The Shares are to be sold by the Company pursuant to an underwriting agreement (the “Underwriting Agreement”) entered into by and among the Company, Jefferies & Company, Inc., Lazard Capital Markets LLC and Leerink Swann & Co., as representatives of the several underwriters named in the Underwriting Agreement (the “Underwriters”).

We have examined originals or copies, certified or otherwise identified to our satisfaction, of (i) the Registration Statement and all exhibits thereto, (ii) the certificate of incorporation of the Company as currently existing and the form of Amended and Restated Certificate of Incorporation of the Company to become effective at the time of issuance and delivery of the Shares, and (iii) the bylaws of the Company as currently existing and the Amended and Restated Bylaws of the Company. to become effective at the time of  issuance and delivery of the Shares.  We have also examined such corporate records and other agreements, documents and instruments, and such certificates or comparable documents of public officials and officers and representatives of the Company, and have made such inquiries of such officers and representatives and have considered such matters of law as we have deemed appropriate as the basis for the opinions hereinafter set forth.  We are familiar with the proceedings proposed to be taken by the Company in anticipation of the issuance and delivery of the Shares and have assumed for purposes of this opinion  that those proceedings will be taken as proposed and as contemplated by the Registration Statement.

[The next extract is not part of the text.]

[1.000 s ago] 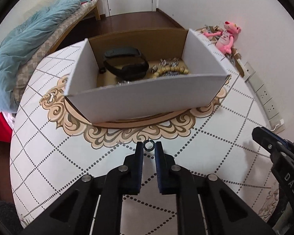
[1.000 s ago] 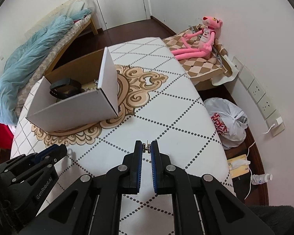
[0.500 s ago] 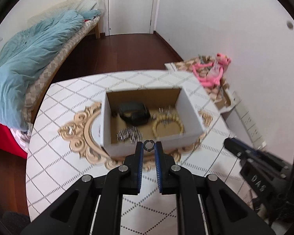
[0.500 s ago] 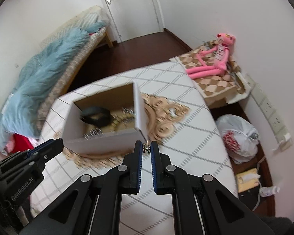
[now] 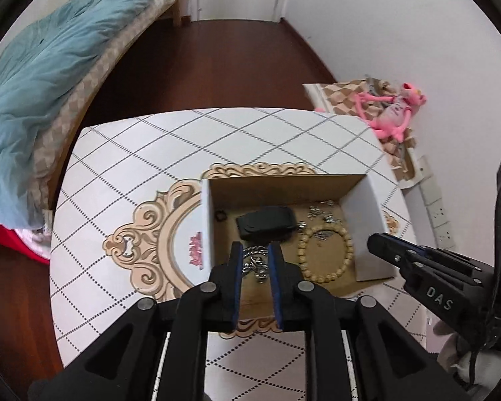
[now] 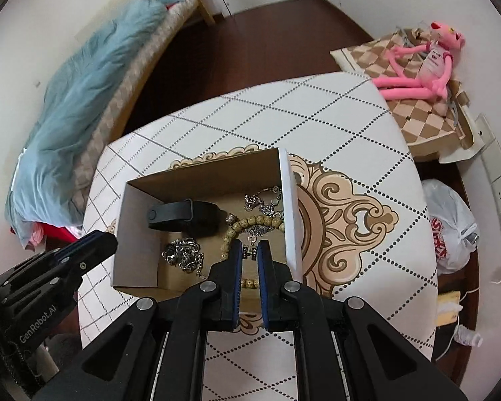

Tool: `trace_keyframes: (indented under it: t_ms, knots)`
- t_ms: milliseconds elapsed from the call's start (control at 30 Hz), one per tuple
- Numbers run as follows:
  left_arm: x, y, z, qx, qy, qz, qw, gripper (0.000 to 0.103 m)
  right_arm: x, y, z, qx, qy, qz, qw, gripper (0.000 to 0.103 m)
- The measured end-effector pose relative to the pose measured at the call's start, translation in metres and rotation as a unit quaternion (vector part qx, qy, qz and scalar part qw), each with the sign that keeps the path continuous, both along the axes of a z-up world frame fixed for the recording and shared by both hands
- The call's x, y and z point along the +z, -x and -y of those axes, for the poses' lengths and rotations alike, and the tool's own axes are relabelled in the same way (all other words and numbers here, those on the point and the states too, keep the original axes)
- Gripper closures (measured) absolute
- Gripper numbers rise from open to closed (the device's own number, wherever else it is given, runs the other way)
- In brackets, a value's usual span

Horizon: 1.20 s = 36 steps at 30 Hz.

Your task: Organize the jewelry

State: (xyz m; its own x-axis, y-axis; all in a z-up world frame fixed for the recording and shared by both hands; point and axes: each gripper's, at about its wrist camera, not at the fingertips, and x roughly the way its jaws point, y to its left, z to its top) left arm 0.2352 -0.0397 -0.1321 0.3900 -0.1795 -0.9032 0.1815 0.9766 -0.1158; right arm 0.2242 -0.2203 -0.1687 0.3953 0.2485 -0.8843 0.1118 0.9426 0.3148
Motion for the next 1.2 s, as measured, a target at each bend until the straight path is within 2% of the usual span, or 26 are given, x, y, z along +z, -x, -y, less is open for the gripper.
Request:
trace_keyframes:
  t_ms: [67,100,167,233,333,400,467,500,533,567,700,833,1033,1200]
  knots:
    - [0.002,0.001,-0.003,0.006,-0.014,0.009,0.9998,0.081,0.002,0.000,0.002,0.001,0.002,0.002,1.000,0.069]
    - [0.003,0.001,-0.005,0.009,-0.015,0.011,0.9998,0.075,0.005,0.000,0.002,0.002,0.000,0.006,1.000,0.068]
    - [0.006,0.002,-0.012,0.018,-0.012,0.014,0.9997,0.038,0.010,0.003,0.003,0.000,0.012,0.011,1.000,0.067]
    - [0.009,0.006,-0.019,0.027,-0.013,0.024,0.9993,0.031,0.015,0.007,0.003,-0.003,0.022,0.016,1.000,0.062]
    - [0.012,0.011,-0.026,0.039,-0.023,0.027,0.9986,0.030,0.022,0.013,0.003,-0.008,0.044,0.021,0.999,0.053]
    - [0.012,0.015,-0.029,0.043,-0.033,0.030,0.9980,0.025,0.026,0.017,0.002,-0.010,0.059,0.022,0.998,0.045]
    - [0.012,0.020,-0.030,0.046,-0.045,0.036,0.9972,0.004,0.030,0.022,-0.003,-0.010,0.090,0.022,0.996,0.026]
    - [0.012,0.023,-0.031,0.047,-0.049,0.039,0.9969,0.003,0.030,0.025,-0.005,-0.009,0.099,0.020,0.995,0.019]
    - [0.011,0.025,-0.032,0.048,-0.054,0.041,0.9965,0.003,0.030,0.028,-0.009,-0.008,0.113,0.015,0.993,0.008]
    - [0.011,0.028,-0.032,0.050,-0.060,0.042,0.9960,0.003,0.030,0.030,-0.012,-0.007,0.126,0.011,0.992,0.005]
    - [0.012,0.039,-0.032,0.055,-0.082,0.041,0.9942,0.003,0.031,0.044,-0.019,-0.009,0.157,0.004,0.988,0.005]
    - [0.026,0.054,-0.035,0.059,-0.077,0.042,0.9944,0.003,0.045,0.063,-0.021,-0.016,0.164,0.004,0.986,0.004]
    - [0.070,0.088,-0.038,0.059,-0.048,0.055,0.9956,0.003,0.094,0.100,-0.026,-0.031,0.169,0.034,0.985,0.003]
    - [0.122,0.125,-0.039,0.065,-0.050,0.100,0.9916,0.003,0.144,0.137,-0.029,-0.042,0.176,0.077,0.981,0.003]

In delivering this opinion, we have assumed the genuineness of all signatures, the legal capacity of natural persons, the authenticity of all documents submitted to us as originals, the conformity to originals of all documents submitted to us as certified, photostatic or conformed copies, the authenticity of originals of all such latter documents, and the accuracy and completeness of all records, information and statements submitted to us by officers and representatives of the Company.  In making our examination of documents executed by parties other than the Company, we have assumed that such parties had the power, corporate or other, to enter into and perform all obligations thereunder and have also assumed the due authorization of all requisite action, corporate or other, and execution and delivery by such parties of such documents and the validity and binding effect thereof with respect to such parties.

 



 

Osiris Therapeutics, Inc.
August 1, 2006
Page 2

Based upon and subject to the limitations and assumptions set forth herein, we are of the opinion that the Shares to be issued and sold by the Company have been duly authorized for issuance and, when issued and paid for in accordance with the terms and conditions of the Underwriting Agreement, will be validly issued, fully paid and non-assessable shares of Common Stock.

We express no opinion as to the law of any jurisdiction other than the law of the General Corporation Law of the State of Delaware (including the applicable provisions of the Delaware Constitution and the reported judicial decisions interpreting such law) and the federal laws of the United States.

We hereby consent to the filing of this opinion with the Commission as an exhibit to the Registration Statement in accordance with the requirements of Item 601(b)(5) of Regulation S-K promulgated under the Securities Act, and to the use of this firm’s name therein under the caption “Legal Matters.”  In giving such consent, we do not hereby admit that we are in the category of persons whose consent is required under Section 7 of the Securities Act or the rules and regulations of the Commission.